### Exercise details:
Retyping the entire listing exactly is the task.

### Supplied material:
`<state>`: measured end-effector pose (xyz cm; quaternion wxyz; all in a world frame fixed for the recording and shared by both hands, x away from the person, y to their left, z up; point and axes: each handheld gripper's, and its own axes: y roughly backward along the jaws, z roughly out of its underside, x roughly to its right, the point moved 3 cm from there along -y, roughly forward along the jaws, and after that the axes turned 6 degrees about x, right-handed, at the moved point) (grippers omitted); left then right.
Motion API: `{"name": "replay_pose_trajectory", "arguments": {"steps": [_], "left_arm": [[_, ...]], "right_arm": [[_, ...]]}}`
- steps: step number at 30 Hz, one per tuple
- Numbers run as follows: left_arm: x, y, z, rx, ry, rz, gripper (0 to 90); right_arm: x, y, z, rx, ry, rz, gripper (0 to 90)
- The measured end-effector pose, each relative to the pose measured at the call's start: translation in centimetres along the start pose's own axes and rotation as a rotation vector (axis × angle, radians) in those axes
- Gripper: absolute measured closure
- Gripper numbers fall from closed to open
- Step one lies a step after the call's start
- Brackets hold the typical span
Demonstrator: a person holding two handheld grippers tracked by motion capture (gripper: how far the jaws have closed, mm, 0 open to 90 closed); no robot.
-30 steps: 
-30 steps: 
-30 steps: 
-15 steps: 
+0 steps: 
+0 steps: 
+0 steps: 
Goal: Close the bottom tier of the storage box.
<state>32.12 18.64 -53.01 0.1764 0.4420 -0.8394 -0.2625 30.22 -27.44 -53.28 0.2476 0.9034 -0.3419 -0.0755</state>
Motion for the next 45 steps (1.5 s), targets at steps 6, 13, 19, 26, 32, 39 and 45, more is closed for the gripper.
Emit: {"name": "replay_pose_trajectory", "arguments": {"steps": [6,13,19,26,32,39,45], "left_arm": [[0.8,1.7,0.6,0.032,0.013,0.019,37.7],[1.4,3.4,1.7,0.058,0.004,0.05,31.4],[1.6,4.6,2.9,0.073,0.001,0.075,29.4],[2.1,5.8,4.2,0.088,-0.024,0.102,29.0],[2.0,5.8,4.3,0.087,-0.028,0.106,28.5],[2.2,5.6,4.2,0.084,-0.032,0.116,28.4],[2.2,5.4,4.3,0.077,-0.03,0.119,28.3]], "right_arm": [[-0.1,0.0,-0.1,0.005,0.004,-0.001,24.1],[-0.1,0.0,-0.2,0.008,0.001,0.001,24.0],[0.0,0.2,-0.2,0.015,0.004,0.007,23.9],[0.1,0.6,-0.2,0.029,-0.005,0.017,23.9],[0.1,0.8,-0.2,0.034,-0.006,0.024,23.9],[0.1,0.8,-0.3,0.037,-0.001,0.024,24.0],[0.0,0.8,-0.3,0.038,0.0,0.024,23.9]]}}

### Answer to this task:
`<state>`: measured end-effector pose (xyz cm; quaternion wxyz; all in a world frame fixed for the recording and shared by both hands, x away from the person, y to their left, z up; point and axes: each handheld gripper's, and its own axes: y roughly backward along the jaws, z roughly out of its underside, x roughly to its right, the point moved 3 cm from there along -y, roughly forward along the jaws, and after that the axes turned 6 degrees about x, right-handed, at the moved point) (grippers omitted); left then right.
Motion API: `{"name": "replay_pose_trajectory", "arguments": {"steps": [_], "left_arm": [[_, ...]], "right_arm": [[_, ...]]}}`
- steps: step number at 30 Hz, one per tuple
- Numbers run as follows: left_arm: x, y, z, rx, ry, rz, gripper (0 to 90); right_arm: x, y, z, rx, ry, rz, gripper (0 to 90)
- The measured end-effector pose, each relative to the pose measured at the call's start: translation in centimetres along the start pose's own axes and rotation as a rotation vector (axis × angle, radians) in those axes
- Gripper: absolute measured closure
- Gripper numbers fall from closed to open
- Step one lies a step after the call's start
- Brackets hold the typical span
Demonstrator: a person holding two handheld grippers tracked by motion capture (gripper: how far the jaws have closed, mm, 0 open to 90 closed); no robot.
-30 steps: 
-30 steps: 
-30 steps: 
-15 steps: 
+0 steps: 
+0 steps: 
+0 steps: 
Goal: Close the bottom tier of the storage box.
<state>32.12 18.64 -53.01 0.1764 0.4420 -0.8394 -0.2625 30.22 -27.44 -53.28 0.2476 0.9034 -0.3419 -0.0755</state>
Motion for the next 45 steps (1.5 s), targets at steps 6, 13, 19, 26, 32, 39 and 45, more is closed for the gripper.
Emit: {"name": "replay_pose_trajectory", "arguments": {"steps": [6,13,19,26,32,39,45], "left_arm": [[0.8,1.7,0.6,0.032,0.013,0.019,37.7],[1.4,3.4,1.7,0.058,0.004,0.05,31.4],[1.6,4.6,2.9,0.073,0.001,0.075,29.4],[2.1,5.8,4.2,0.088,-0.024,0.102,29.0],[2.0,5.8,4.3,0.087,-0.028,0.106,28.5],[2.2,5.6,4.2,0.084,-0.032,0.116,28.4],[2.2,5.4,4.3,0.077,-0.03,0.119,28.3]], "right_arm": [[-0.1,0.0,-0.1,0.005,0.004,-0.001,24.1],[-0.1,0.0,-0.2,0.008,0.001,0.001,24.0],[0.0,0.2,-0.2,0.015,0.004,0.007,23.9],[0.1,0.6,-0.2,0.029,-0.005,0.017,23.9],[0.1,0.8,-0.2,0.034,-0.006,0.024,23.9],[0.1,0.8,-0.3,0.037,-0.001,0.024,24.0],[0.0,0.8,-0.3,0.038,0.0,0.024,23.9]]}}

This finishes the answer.